## WORK INSTRUCTION
Reproduce the material that follows, please, but only from its first line to the line containing "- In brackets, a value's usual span", inclusive.
◆ ◆ ◆ ◆
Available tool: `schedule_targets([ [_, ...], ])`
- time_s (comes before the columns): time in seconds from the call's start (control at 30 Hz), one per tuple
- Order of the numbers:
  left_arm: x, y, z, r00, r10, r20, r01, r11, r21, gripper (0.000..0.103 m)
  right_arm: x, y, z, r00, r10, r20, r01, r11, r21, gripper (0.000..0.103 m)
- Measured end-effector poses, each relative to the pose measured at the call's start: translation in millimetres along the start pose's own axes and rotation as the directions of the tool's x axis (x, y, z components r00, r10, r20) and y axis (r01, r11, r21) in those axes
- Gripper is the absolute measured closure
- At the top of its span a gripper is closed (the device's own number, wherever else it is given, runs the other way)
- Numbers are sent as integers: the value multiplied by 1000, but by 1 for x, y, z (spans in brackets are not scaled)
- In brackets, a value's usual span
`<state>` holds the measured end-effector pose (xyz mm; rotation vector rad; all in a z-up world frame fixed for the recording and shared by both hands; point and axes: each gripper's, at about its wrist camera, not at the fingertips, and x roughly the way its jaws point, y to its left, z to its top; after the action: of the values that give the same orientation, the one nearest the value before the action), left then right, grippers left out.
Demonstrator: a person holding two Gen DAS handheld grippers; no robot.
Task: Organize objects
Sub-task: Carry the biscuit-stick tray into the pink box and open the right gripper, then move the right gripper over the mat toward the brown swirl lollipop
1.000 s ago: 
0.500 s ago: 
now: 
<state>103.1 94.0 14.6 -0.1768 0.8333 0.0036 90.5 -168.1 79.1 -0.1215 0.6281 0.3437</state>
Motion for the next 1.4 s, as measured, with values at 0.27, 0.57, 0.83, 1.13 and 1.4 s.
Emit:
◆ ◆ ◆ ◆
## WRITTEN RESPONSE
Available tool: `schedule_targets([ [_, ...], ])`
- time_s (comes before the columns): time in seconds from the call's start (control at 30 Hz), one per tuple
- Order of the numbers:
  left_arm: x, y, z, r00, r10, r20, r01, r11, r21, gripper (0.000..0.103 m)
  right_arm: x, y, z, r00, r10, r20, r01, r11, r21, gripper (0.000..0.103 m)
- Measured end-effector poses, each relative to the pose measured at the call's start: translation in millimetres along the start pose's own axes and rotation as the directions of the tool's x axis (x, y, z components r00, r10, r20) and y axis (r01, r11, r21) in those axes
- Gripper is the absolute measured closure
- At the top of its span a gripper is closed (the device's own number, wherever else it is given, runs the other way)
- Numbers are sent as integers: the value multiplied by 1000, but by 1 for x, y, z (spans in brackets are not scaled)
- In brackets, a value's usual span

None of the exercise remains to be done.